Billy Buckett
Billy Buckett plays like a Cliff Richard movie of the sixties – a simple teenage love story, a score of original rock ‘n’ roll songs, and a fresh-faced cast continually bursting into energetic song-and-dance. It’s a recipe for success and this company, mostly holdovers from Beenleigh Theatre Group’s 2013 production of the show, had fun once again recreating the suede shoes and peddle-pusher era.
It’s 1959 in post-war Britain where a guitar-strumming grease-monkey Billy falls in love with the boss’s daughter Jan and gets her pregnant. Her father whisks her off to Switzerland to have the baby, unknown to Billy who becomes a big pop star in her absence. But like every good Cliff Richard movie, it all ends happily when the young lovers are reunited at their best friend’s wedding.
Stephen Dorrington’s cocksure Billy was appealing in a rough-at-the-edges kind of way, with charismatic stage presence and spot-on vocals. Almost eclipsing him in the singing department was pretty and vivacious Lauren Lee Innis-Youren as the snooty-girl-who-slums-it, Jan. Together their ballad “Tender is the Night” was a first-act highlight and far and away the best song in a score that cloned pop hits of the era.
Also delivering impressive vocals was Allison Nipperess, who strutted and vamped with whip-cracking velocity as motor-cycle leather Queen, Maureen, and her other half Douglas Rumble, whose booming bass added comic colour to Big Ted, the garage foreman.
As the parent and industrial “suit” Arthur, old-stager Ian Maurice made a meal of his “Self-Made Man,” whilst Linda Hall as his put-upon wife had her own moment with the wistful “Photographs and Memories”. Jermia Turner and Kate Davies added bounce and spunk to Shirley and Betty, as did Lachlan Clarke as Sparky and Sammy Gi as a falsetto-voiced Pimples.
The set was basically rostra, with the band centre-stage, and set-pieces that moved on and off as required. It worked well for Roslyn Johnson’s zippy direction which kept the show moving, helped by the six-piece band under the direction of composer Jay Turner, a rock ‘n’ roll veteran.
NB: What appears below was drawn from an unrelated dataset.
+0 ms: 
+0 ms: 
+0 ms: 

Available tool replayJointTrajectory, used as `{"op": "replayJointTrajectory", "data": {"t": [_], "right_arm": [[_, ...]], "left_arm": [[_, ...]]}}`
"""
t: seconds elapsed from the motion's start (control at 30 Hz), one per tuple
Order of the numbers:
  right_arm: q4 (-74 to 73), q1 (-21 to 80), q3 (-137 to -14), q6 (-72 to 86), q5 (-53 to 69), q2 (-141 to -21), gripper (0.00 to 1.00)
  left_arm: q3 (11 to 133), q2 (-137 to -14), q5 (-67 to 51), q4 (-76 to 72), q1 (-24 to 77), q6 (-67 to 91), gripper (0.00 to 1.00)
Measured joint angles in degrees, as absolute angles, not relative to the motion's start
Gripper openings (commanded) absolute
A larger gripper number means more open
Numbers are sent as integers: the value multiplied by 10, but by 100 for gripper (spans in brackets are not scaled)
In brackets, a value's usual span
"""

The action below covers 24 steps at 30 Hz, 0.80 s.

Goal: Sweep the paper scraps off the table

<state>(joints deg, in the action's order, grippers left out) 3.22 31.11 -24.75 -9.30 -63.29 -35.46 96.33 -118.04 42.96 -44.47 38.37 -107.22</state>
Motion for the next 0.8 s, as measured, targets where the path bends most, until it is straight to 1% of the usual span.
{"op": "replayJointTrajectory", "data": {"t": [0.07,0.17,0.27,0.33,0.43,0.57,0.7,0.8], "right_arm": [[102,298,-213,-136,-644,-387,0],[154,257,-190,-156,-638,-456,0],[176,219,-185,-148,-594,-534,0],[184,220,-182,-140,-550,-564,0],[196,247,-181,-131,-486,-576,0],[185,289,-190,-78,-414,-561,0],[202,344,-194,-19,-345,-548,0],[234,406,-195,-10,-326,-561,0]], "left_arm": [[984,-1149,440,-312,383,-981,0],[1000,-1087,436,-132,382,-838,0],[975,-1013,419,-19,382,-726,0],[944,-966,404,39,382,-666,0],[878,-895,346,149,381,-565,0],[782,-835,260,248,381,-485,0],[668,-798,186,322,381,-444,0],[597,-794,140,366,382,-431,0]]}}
Since its first sell-out season in 2013 the show has undergone changes, not enough in my book as the first act is still bloated with too many songs. The second act plays better. Crowd-funded by a campaign on Pozible, this original “rock ‘n’ roll love story” is unsophisticated entertainment and aimed at an undemanding audience. It knows its market and it succeeds admirably.